Эта архитектура созвучна эпохе, в которую создавалась. Империи всегда используют архитектуру для распространения своей идеологии, стремятся увековечить себя в камне. Гуманное западное общество, лишенное тоталитарной культуры, всегда с удивлением смотрело на имперский брутализм, унижающий человека.
- Можете ли привести примеры архитектурных сооружений, про которые вы можете сказать, что это шедевры?
- В современной России на шедевры нет спроса. Сильное впечатление на меня произвела работа наших древнерусских предшественников - часовня в Перынском скиту в Великом Новгороде. Здесь как раз ощущаешь нерукотворность постройки, совершенно не понятно, как они находили такие идеальные пропорции, как строили так ладно.

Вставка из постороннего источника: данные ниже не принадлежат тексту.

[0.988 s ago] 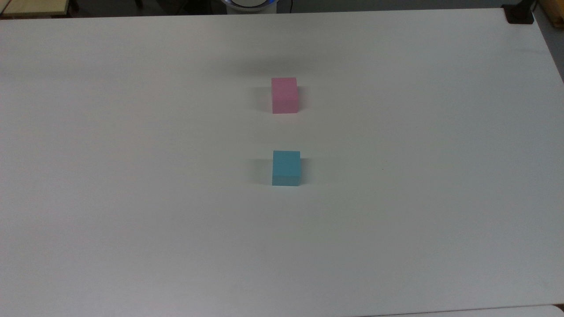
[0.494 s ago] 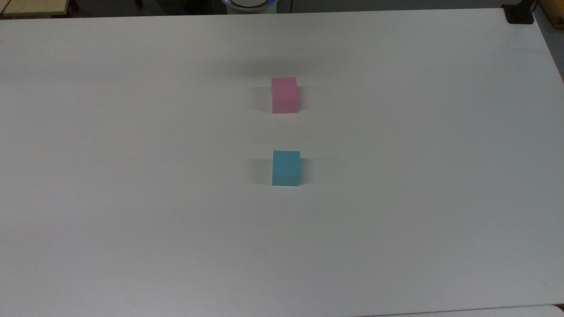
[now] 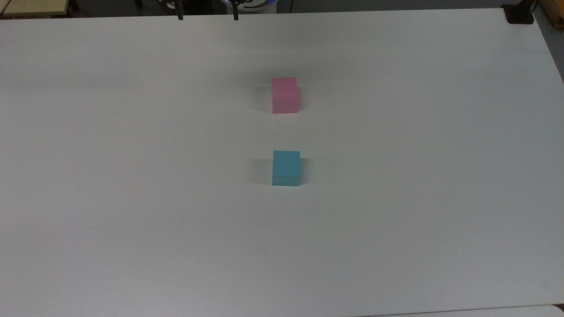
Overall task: Put blue cube on pink cube
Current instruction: 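Move the open gripper over the light-blue cube and lower it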
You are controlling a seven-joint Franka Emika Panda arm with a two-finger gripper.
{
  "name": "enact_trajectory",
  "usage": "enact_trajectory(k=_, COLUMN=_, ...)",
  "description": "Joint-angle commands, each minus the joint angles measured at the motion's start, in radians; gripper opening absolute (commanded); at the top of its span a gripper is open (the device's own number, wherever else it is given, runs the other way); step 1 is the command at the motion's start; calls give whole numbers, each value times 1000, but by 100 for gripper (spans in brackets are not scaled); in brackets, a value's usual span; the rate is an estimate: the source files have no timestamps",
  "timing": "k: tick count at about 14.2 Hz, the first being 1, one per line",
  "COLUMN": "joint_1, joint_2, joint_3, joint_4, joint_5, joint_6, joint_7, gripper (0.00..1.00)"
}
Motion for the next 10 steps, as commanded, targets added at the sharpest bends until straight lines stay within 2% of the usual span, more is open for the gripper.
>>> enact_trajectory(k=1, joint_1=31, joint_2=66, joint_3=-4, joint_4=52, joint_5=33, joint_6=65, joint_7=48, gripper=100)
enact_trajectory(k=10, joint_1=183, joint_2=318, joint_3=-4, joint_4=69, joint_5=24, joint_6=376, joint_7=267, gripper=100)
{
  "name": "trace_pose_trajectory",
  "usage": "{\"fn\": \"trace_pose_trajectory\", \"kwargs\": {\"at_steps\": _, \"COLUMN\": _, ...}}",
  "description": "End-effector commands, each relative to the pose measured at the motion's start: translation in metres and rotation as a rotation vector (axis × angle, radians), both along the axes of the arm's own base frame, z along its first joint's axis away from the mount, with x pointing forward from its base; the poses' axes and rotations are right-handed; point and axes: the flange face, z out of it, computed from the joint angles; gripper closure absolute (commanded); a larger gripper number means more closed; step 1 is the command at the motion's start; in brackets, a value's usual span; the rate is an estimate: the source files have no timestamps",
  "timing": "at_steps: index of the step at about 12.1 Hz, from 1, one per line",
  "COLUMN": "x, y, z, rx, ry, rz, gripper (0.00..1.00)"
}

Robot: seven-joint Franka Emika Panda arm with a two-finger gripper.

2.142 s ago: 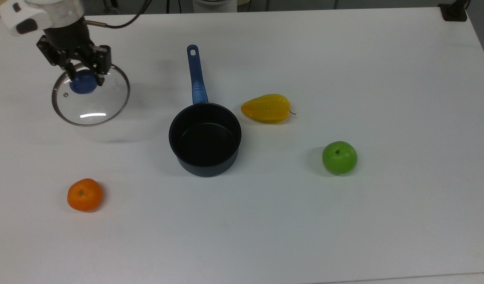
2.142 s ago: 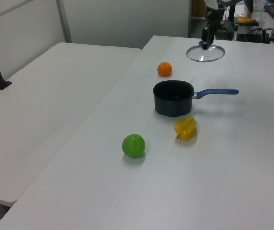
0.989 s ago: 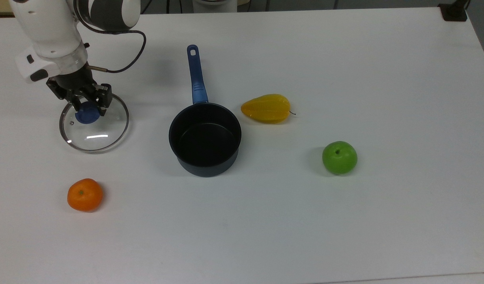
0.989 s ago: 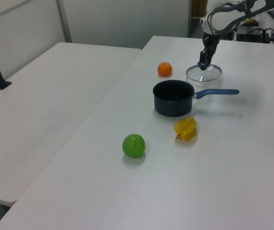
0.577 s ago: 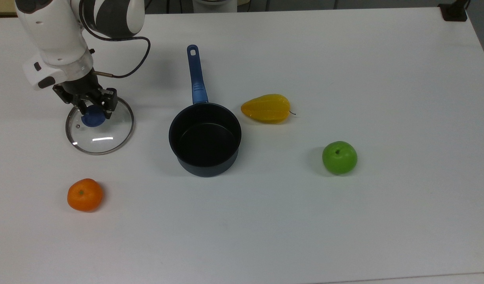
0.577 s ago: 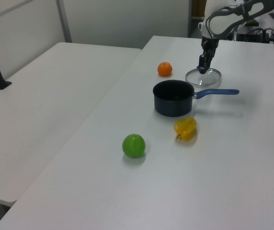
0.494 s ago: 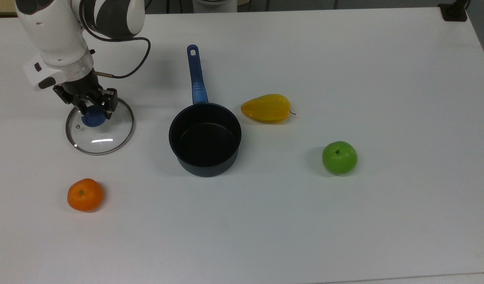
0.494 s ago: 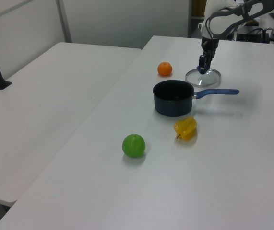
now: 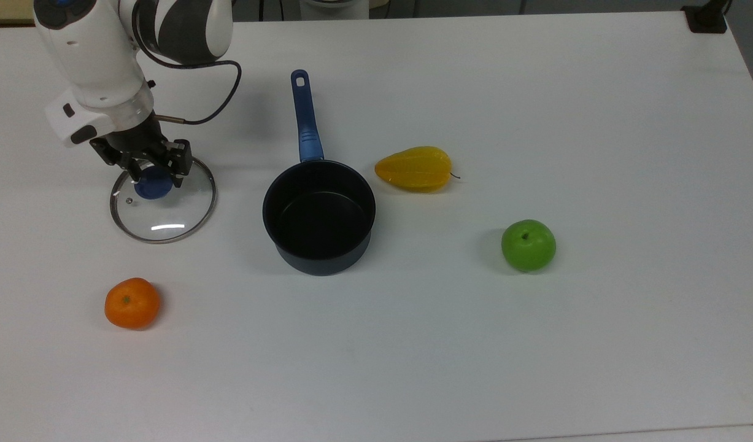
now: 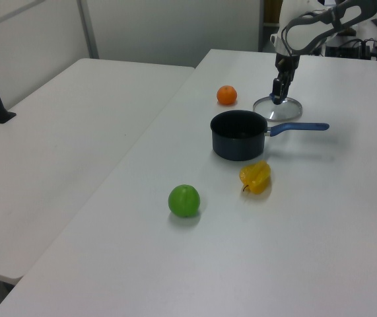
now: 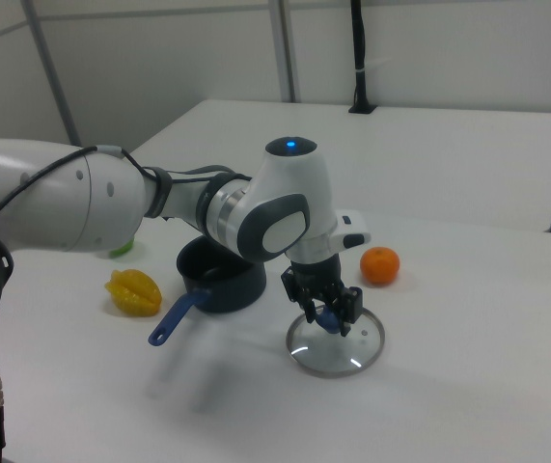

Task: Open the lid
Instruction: 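Lower the glass lid flat onto the table beside the saucepan, then open the gripper and release the lid knob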

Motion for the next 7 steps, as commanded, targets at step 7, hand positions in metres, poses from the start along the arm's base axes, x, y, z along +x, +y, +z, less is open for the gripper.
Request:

Мы с коллегами были в творческой экспедиции - изучали древнерусское зодчество, важно было почувствовать основы, попытаться вступить в диалог с мастерами, которые создавали первые наши храмы, ощутить преемственность. Домонгольское храмовое зодчество оставило нам в наследство лаконичные, гармоничные произведения - вот на их авторов как раз хочется равняться.